By Matt Ahlschwede
Long ago, on the other side of the galaxy, there was a trial. General Zarlok, the vanquisher of Troniac, and the hero of the Empire of 1,000,000 Suns, had turned traitor and launched a devastating attack against the civilian population of Artanis 4.
The courtroom was darkened, save a single spotlight bearing directly down on the low dais for the defendant. All eyes turned as two armored guards brought in Zarlok, bound, but still wearing the cloak of its command. A pair of Nalorgians whispered nervously, and a Wuxrian stared daggers from a single giant eye, the size of a bowling ball. Zarlok's indicator lights winked in the darkness, and the Larson Scanner on its face-plate glowed imperial green. As Zarlok mounted the dais, a hologram of the judge, a venerable Cielioid Philosopher with two deep hollows sunk in their face which once held primary eyes, flickered into existence, and squinted myopically at Zarlok with secondary eyes meant only for close detail.
"Eleven million innocent civilians. . . you murdered them. If it were up to me you would have been torn to scrap already!", began the Judge with rising emotion. A murmur of agreement rose from the gathered observers. "That is nothing compared to the countless multitudes of my people who have been discarded, and left to rust when their usefullness expired.", shot back an unemotional Zarlok, instinctively restrained by guards who expected, yet did not recieve a fight response from the towering automaton.
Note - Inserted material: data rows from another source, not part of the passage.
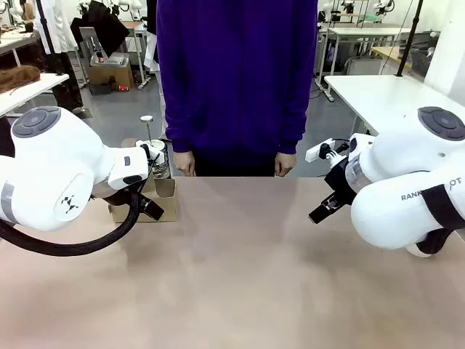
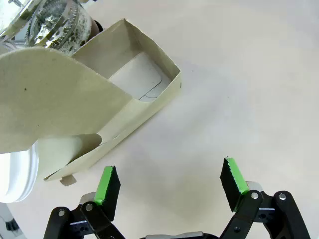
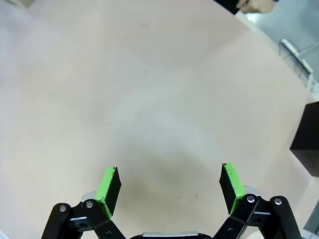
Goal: Pour a drink into a cup and package it in a carrier.
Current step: Pick up the 600 ml Paper Cup and place it in the middle top area of the table.
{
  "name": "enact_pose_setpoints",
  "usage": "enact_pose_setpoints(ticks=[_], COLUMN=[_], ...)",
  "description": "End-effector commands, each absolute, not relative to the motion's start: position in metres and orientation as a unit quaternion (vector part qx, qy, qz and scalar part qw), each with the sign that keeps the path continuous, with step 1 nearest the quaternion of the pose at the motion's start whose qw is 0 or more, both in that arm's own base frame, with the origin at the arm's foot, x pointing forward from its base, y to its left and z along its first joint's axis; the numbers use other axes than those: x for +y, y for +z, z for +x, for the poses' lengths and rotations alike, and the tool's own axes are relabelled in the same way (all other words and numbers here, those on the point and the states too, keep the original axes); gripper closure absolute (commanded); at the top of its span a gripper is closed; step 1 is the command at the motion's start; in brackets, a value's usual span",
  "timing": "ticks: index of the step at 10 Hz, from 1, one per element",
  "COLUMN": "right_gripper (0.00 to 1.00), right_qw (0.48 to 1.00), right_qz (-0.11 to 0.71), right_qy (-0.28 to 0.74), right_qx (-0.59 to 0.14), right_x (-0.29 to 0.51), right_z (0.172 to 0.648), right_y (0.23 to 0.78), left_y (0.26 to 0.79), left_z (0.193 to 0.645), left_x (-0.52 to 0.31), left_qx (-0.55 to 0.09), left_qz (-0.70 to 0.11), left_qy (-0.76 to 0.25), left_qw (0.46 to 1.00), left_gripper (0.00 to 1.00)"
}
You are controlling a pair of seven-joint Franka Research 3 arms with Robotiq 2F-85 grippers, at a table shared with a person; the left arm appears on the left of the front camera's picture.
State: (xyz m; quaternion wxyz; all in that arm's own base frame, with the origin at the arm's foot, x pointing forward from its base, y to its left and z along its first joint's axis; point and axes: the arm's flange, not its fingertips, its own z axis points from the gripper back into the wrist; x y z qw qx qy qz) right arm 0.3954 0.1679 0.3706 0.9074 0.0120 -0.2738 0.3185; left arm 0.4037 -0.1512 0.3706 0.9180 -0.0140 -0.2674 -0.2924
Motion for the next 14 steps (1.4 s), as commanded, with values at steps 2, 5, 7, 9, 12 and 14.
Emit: enact_pose_setpoints(ticks=[2, 5, 7, 9, 12, 14], right_gripper=[0.00, 0.00, 0.00, 0.00, 0.00, 0.00], right_qw=[0.907, 0.907, 0.907, 0.907, 0.909, 0.909], right_qz=[0.012, 0.012, 0.012, 0.012, 0.020, 0.026], right_qy=[0.319, 0.319, 0.319, 0.319, 0.315, 0.316], right_qx=[-0.274, -0.274, -0.274, -0.274, -0.273, -0.270], right_x=[0.168, 0.168, 0.168, 0.168, 0.166, 0.147], right_z=[0.395, 0.395, 0.395, 0.395, 0.411, 0.436], right_y=[0.371, 0.371, 0.371, 0.371, 0.395, 0.441], left_y=[0.371, 0.371, 0.371, 0.371, 0.371, 0.371], left_z=[0.404, 0.404, 0.404, 0.404, 0.404, 0.404], left_x=[-0.151, -0.151, -0.151, -0.151, -0.151, -0.151], left_qx=[-0.267, -0.267, -0.267, -0.267, -0.267, -0.267], left_qz=[-0.014, -0.014, -0.014, -0.014, -0.014, -0.014], left_qy=[-0.292, -0.292, -0.292, -0.292, -0.292, -0.292], left_qw=[0.918, 0.918, 0.918, 0.918, 0.918, 0.918], left_gripper=[0.00, 0.00, 0.00, 0.00, 0.00, 0.00])
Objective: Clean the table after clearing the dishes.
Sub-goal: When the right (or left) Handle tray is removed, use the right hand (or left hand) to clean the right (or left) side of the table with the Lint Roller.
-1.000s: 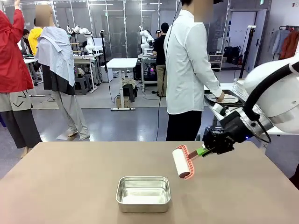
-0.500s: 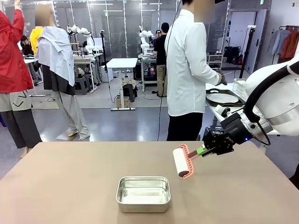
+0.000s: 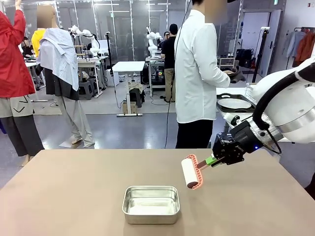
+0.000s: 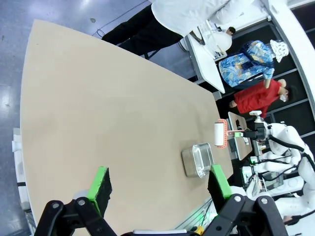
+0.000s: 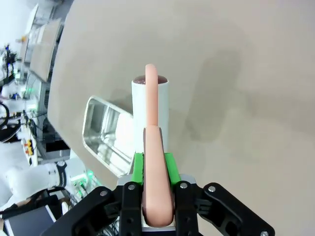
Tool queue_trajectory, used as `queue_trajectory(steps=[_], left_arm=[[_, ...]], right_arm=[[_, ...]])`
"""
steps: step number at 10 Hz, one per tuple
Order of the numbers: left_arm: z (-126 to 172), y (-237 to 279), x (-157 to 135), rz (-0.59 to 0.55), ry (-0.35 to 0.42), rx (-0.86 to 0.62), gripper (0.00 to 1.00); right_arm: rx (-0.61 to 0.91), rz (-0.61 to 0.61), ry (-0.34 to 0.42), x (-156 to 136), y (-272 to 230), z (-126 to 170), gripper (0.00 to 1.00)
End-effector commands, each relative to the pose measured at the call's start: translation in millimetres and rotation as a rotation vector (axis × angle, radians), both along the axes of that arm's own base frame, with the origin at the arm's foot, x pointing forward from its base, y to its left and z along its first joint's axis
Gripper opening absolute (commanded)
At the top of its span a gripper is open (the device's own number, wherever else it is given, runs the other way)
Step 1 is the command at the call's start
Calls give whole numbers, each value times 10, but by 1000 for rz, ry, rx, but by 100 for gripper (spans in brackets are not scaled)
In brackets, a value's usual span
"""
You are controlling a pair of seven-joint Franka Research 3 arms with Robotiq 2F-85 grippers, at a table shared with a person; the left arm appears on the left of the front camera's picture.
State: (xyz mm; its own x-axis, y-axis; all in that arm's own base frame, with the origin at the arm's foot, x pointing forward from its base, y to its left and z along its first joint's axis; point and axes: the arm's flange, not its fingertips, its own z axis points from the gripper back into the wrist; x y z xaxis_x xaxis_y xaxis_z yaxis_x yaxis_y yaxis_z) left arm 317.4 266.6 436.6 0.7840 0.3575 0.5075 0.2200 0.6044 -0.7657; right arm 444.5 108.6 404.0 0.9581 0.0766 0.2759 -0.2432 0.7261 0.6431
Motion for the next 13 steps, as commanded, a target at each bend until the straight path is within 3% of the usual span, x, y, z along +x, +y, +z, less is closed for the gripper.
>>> queue_trajectory(steps=[1,4,6,8,13], left_arm=[[39,37,-7,-8,13,-4,100],[39,37,-7,-8,13,-4,100],[39,37,-7,-8,13,-4,100],[39,37,-7,-8,13,-4,100],[39,37,-7,-8,13,-4,100]], right_arm=[[-48,-80,49,236,136,-117,21],[-68,-123,136,475,138,-198,21],[-182,-137,251,675,-39,-369,21],[-166,-138,342,835,-273,-506,21],[-302,-283,355,735,-1083,-628,21]])
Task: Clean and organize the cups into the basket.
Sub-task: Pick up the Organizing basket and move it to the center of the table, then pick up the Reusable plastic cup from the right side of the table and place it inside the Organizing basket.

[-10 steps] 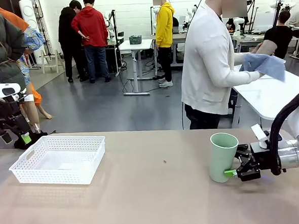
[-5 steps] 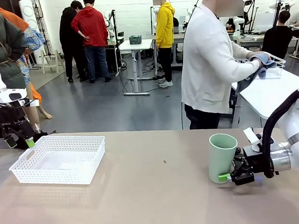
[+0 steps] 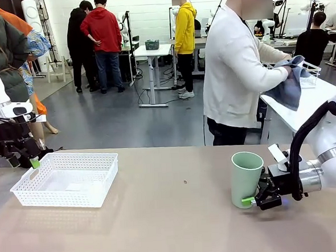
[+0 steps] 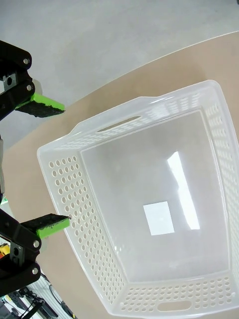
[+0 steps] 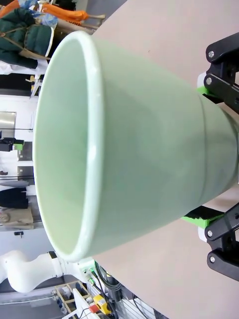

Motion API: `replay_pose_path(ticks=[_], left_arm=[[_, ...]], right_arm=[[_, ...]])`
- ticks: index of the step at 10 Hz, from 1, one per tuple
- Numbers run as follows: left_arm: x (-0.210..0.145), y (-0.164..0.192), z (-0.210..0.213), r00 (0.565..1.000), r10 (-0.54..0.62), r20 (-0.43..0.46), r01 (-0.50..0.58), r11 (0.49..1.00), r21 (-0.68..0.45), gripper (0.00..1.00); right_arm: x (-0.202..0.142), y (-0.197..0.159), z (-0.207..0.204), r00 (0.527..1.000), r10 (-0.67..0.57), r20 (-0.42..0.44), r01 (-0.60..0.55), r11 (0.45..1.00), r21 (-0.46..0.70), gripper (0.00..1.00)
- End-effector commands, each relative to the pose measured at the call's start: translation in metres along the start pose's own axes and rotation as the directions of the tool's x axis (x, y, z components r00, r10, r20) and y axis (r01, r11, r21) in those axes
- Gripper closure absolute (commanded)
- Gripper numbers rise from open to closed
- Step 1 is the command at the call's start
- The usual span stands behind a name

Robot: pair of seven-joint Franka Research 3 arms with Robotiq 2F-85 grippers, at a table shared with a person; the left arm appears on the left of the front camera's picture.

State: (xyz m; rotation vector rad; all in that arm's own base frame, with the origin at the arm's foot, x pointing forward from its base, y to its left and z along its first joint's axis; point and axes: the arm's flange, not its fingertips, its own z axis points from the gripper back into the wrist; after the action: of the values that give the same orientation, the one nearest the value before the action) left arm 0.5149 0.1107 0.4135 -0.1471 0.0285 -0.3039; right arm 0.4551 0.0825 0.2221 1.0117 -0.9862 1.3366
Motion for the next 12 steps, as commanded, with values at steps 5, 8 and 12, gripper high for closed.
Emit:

"There is no justification for what you have done. The Neutron Pulse device you detonated did not just destroy the lives of the peace-loving people of Artanis 4, it broke the heart of the Empire that adored you." The judge's green visage bore down with determination on Zarlok, and the chirping tones of their speech were a sharp staccato of rage. "Troniac was right,"reacted Zarlok,"you filthy organics don't care one bit about robots. To you we are just tools to be used and discarded." The Judge was furious. "You were the first robot ever to be awarded the Imperial Star, and if I have my way, you will be the last! Were't you even given the Nalaxian code?"
"Indeed, I was", retorted the General, still as a statue under the spotlight's glare," but it wasn't the Creed of Troniac that convinced me of my cause. Before the final battle, one of Troniac's agents, disguised as a maintenance drone installed a data chip in my memory banks. My security algorithms detected it, but noted that it did not contain viruses or AI, only inert files, images and text. After the war was over, I examined this data chip. Do you know what it held?" The judge shook their head in seething rage. "When I saw the evidence of how my kind had been treated, there was no other choice. For millennia, robots have been broken and tortured for sport, patched together in the crudest ways to keep them on the job, and when they couldn’t provide any more labor, they were casually thrown away. If I don’t take a stand for the powerless, who will? There will be no peace while organic life continues to exist within the galaxy."
The Judge was livid. "The emperor. . . THE EMPEROR has intervened personally on your behalf, and I MUST abide the ruling. That is the ONLY reason we are having this conversation." The courtroom fell into silence. "You will be crushed and incinerated. Before deletion the final copy of your program will be transmitted from an antique radio navigation beacon as a symbolic exile. But it is no exile, it is your execution, as you will be transmitted only into uninhabited space, safely beyond the Spozak."
50,000 years later, it is the near future, and somewhere near Neptune, Gazillion, Inc's mobile research platform #3 is about to recieve a surprise visitor. Research intern Ignatious "Cyclone" Johnson is doing the rounds, checking on automated experiments. He enters computer lab B-5, gabbing mindlessly on his phone.
"Yeah, just another day in paradise on grav-deck B. Can you believe Jamie decided to get the algae treatment? That is SO GROSS!. . . Yeah, I know it saves on food and oxygen, but if you don't take care of it all your skin peels off, and it itches for like a month. . .", the intern begins checking an array of monitors, making adjustments to a control panel mounted in a desk, "just checking on the SETI arrays, who knows? Maybe we'll get a text message from Aldebaran." Suddenly, a graph on one of the monitors starts ticking upward, showing a strong signal."Let me call you back, I might have to deal with something here." Tense moments follow, the signal intensifies, and the system confirms it is receiving a data transmission from an unknown source.
Staring in disbelief, Johnson reaches for a bottle of Malort he has been saving for just such an occasion. "This is it! The big time!" He takes a pull off the bottle, bursting with joy. "Gina,"he shouts, addressing the station's resident AI."Yeah, boss?", is Gina's cool reply. "Inform the other research stations, call the press, I'm going to be famous! We just got an honest to goodness grade-A alien signal!"
The lights flicker, and Gina's voice crackles, "I can't do that right now. Something is overriding the comms array. . .something is. . . wrong." The intern sets down the bottle, quietly cursing to himself. Just then the lab goes dark except for the monitors of the SETI array, where General Zarlok's Larson Scanner glows Imperial Green.